80-90 points: Still pretty crazy, you may have had other interests in life and a somewhat balanced personality with just this little blip of horse-crazedness. Don't be depressed; you still have time to manifest genuine equine-related psychotic disturbances. Recommended strategies (such as going deeply into debt for horses) will be noted elsewhere in this blog.
60-80 points: You were a little too sane as a child for true HC success. Try to become a little more unbalanced as an adult. You can practice for equine-related psychosis by doing little exercises: while driving on the freeway, throw all your folding money out the window. You can keep the change. Also: take your favorite comfy sweatshirt and stain it with grass and mud, then wear it to the grocery store. Help is available to remedy your unnaturally normal life.

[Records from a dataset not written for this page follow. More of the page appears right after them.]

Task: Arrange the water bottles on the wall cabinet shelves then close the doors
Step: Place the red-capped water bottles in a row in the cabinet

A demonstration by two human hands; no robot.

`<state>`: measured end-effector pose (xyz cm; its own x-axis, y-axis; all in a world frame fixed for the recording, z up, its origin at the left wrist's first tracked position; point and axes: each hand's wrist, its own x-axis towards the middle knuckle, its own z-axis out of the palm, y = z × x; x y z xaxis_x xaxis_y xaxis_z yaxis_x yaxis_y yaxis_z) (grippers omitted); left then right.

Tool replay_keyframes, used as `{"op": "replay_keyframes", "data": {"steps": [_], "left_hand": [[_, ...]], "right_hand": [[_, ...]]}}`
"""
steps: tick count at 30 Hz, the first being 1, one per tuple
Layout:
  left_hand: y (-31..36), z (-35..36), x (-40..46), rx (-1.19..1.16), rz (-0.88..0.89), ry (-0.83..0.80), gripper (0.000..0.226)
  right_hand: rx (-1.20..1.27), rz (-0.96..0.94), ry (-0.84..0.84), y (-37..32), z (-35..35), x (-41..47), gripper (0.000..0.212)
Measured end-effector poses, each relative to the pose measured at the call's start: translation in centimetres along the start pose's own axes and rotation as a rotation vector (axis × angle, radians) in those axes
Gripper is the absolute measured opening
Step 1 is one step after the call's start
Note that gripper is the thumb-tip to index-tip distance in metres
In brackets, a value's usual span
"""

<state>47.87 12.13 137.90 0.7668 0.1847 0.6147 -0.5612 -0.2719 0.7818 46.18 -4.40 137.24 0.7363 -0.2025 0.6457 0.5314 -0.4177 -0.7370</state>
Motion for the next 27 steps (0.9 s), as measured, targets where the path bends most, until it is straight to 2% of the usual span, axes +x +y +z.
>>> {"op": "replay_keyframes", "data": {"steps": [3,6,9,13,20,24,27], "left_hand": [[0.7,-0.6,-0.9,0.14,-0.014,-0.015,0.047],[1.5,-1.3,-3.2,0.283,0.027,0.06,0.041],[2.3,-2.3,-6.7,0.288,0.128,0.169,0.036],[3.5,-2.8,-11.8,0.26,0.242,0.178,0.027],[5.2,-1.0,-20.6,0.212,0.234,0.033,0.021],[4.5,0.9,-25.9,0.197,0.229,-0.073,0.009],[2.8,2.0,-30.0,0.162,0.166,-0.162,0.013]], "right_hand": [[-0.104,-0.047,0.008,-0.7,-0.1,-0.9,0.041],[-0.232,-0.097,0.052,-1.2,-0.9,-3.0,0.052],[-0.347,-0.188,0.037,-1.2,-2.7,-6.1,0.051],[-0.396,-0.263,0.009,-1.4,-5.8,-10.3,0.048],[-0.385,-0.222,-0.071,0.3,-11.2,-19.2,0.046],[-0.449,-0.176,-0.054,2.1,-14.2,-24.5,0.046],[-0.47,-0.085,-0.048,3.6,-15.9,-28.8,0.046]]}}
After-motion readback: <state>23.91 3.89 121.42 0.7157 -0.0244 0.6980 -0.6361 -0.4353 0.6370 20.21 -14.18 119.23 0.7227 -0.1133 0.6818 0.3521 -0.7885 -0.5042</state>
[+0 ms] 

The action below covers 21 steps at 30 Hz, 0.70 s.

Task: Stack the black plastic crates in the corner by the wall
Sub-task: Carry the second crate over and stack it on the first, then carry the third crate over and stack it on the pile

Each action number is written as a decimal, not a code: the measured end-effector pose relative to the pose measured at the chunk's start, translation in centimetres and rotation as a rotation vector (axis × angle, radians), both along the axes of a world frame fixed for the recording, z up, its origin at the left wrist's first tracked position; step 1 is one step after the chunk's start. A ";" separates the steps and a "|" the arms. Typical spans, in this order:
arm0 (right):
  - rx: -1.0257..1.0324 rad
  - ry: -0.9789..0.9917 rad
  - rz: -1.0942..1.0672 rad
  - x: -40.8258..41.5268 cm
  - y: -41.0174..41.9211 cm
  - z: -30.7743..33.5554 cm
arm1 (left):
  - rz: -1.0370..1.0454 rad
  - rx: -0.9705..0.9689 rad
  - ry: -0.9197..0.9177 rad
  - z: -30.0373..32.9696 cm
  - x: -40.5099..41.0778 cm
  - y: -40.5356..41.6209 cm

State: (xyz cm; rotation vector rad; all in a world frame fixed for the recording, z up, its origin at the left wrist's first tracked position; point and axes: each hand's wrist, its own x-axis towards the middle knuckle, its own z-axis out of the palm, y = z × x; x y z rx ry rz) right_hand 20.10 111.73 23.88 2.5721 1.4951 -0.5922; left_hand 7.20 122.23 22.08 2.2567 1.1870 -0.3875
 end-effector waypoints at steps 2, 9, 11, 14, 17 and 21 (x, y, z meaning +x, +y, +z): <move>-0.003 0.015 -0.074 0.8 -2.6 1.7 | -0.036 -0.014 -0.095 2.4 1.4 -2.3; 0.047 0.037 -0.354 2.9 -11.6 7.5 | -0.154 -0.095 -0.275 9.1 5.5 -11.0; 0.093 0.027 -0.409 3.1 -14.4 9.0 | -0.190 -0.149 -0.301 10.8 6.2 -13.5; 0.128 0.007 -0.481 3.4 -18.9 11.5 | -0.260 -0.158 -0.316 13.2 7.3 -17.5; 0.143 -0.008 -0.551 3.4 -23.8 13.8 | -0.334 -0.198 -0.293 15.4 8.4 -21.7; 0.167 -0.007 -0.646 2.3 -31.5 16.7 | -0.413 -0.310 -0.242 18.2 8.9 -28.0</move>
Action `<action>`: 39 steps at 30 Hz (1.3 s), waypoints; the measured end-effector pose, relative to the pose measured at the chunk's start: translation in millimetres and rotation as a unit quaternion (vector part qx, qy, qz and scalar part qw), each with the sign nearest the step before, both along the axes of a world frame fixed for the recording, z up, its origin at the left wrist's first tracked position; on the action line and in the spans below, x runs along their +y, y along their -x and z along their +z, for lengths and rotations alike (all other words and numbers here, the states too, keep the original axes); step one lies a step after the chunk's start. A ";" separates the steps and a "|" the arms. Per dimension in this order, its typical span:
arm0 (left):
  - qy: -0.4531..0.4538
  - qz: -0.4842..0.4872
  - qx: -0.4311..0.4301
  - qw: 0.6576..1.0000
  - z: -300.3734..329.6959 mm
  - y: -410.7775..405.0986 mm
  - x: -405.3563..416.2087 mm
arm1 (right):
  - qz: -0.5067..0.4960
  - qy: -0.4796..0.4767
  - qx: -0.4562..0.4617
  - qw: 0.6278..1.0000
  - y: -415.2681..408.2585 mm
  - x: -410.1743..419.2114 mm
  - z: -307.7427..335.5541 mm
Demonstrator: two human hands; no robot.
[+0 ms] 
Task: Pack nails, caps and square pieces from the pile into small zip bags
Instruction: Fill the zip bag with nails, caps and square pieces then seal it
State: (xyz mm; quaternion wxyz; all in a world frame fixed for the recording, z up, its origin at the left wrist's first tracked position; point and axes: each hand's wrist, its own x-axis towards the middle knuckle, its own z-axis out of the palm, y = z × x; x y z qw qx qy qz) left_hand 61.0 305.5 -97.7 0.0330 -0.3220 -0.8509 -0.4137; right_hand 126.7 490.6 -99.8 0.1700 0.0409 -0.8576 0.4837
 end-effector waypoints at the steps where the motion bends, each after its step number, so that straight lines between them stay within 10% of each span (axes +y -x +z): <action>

50 or below: You were far too sane as a child, and this is an emergency. I strongly recommend you get a friend to take you out on a trail ride on her steady-Eddy 15-year old Quarter horse, on a beautiful day. Never mind that this horse is one in a million and you will never replicate this pleasant experience on your own. Just enjoy and allow yourself to begin to let go of your sanity. She will make it look easy by providing the $ truck and trailer, and the horses will walk on and off by themselves while tacking themselves up etc. After this, follow the steps in the above paragraph. You are on your way, and you are not alone!
Now get out there and act horse crazy! You only live once.
Friday, January 18, 2008
Welcome to my blog: When Lilies Fly
When Lilies Fly is a blog about being a middle aged midwest matron who is crazy for horses. I own two great horses: Montana is a thoroughbred who retired sound from a brief racing career at age 4; he stood around for a couple of years, then came into my life and re-arranged the furniture. Gentle John is a Kentucky Mountain Saddle Horse, gaited and smooth, a palomino with the classic blonde personality. Both horses are boarded at a rather large nearby boarding facility, which gives me access to riding companions and expertise and something to gossip about - all important needs.